Announcement

Collapse
No announcement yet.
X
  • Filter
  • Time
  • Show
Clear All
new posts

  • Crossover trial and sample size calculations

    Hi Listers,

    I need to calculate the sample size for a 2x2 crossover study, where the order of treatment received is randomised (1:1 allocation) so that half of the participants receive treatment A then B while the other half receive treatment B then A.

    We are comparing 2 different diets and are expecting under diet#1 participants will put on 2kg (compared to baseline) while they will lose 2kg under diet#2 (there will be a washout period when we expect them to return to their initial weight). We assume that the standard deviation difference is 3.

    I have used the -power pairedmeans- command and this suggests that 9 participants are needed to achieve >90% power with alpha =0.05 (2-tailed):

    power pairedmeans -2 2, sddiff(3) power(.9)

    I get similar results using -xsampsi-

    xsampsi, alpha(0.05) beta(0.1) n(6(1)12) delta(4) stddev(3)

    However, based on an earlier posts on the forum which suggests analyses for this type of study should not rely on paired t-test but mixed models, I decided to run some simulations to estimate the needed sample so to reflect the planned analysis.
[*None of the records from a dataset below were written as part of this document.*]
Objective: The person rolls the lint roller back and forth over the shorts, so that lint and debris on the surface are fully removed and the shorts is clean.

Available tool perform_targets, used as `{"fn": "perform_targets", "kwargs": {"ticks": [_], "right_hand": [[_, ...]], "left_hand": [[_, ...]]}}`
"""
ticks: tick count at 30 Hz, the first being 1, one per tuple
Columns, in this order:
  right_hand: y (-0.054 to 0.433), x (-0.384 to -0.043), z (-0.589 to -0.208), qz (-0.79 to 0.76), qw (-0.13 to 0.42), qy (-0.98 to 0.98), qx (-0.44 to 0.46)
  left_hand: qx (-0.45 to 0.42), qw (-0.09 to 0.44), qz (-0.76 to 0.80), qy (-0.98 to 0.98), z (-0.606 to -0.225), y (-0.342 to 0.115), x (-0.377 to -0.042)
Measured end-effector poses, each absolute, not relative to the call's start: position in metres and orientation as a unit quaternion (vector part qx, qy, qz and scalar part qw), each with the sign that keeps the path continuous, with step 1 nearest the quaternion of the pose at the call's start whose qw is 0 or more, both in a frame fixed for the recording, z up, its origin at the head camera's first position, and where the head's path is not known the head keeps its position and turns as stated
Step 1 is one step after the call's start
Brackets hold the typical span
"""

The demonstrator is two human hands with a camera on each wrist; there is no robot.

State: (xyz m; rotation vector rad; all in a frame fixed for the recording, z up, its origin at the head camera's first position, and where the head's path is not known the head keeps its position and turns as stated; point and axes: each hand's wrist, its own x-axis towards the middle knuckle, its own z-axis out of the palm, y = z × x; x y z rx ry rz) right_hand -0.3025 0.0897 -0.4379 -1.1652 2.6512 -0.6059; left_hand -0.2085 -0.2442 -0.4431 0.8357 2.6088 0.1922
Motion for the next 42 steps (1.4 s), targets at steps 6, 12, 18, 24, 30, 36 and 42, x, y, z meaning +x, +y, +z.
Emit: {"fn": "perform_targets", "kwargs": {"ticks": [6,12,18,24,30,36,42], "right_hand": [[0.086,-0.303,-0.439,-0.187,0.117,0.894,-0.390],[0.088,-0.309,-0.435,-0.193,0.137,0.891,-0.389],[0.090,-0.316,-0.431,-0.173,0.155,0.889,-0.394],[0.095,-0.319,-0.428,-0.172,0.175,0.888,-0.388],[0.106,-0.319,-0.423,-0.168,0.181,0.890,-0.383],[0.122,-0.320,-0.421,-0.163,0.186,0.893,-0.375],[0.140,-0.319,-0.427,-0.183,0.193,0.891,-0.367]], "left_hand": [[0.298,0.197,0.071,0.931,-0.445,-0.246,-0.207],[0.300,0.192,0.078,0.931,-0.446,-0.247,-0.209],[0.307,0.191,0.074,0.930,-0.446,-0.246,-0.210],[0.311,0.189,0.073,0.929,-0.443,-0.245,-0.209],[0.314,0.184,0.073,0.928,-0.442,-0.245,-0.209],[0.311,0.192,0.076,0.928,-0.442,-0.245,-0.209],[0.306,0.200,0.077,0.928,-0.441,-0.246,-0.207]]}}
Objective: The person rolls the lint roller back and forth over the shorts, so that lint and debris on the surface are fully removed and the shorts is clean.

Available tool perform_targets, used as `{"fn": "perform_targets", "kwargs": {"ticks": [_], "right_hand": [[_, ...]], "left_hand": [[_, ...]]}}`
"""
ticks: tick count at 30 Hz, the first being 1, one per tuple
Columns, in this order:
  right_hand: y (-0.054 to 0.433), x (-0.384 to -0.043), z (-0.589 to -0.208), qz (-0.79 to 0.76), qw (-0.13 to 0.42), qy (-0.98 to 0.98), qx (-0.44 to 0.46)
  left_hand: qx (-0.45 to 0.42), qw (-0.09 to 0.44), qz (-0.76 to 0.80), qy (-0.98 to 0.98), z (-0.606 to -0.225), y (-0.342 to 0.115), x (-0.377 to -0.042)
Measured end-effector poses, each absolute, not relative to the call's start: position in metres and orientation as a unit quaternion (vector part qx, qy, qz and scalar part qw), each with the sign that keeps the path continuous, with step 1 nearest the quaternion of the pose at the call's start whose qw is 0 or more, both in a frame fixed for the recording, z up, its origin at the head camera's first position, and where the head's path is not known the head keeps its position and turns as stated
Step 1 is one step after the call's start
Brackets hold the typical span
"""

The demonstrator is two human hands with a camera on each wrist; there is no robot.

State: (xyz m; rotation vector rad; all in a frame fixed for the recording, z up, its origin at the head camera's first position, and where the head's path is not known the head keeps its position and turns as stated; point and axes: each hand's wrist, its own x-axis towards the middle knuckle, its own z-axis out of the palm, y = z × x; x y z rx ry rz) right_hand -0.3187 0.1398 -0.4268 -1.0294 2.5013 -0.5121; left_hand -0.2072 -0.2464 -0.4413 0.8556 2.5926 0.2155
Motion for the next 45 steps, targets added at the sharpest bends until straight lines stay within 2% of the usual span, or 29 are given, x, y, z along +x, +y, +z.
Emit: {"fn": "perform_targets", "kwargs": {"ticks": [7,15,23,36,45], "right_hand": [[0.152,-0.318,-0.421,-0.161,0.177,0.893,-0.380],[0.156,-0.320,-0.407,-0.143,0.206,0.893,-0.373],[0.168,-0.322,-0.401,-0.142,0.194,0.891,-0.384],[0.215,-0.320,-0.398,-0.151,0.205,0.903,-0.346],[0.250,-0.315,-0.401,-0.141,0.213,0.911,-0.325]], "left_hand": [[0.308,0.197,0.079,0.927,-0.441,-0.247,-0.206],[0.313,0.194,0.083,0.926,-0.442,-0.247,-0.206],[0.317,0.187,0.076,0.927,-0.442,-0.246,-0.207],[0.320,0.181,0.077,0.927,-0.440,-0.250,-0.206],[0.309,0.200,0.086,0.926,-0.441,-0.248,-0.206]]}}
    I am new to this so I was hoping to get some input on whether this is the correct approach- would compare weight at the end of each experimental period while adjusting for baseline scores be a more appropriate approach than using change from baseline at the end of each experimental period?


    Code:
    program letsample, rclass
        version 16.0
     
        syntax, n(integer)          ///  
              [ alpha(real 0.05)    ///  
                m1(real 1)          ///  
                m2(real 1)          ///  
                sd1(real 1)         ///  
                sd2(real 1)  ///
                ]
    
    clear
    set obs 1
    
    expand `n'
    
    * Create sequence variable: 0 for treatment A first vs. 1 for treatment B
    local mid = round(`n'/2,1)
    local mid2 = `mid'+1
    di `mid'
    di `mid2'
    g seq= 0 in 1/`mid'
    replace seq= 1 in `mid2'/`n'
    
    g nid=_n
    
    * Create difference scores
    g scores1 = rnormal(`m1', `sd1')
    g scores2 = rnormal(`m2', `sd2')
    
    reshape long scores , i(n) j(treat)
    
    mixed scores i.seq##i.treat  || nid:
    
    return scalar pos = r(table)["pvalue", "scores:2.treat"] < `alpha'
    
    end
    
    simulate reject = r(pos), reps(1000) seed(73450): ///
    letsample, n(12) m1(-2) m2(2) sd1(2.3) sd2(2.3)
    
    tab reject
    Last edited by Laura Myles; 21 Jun 2022, 10:56.

  • #2
    Originally posted by Laura Myles View Post
    I decided to run some simulations to estimate the needed sample so to reflect the planned analysis.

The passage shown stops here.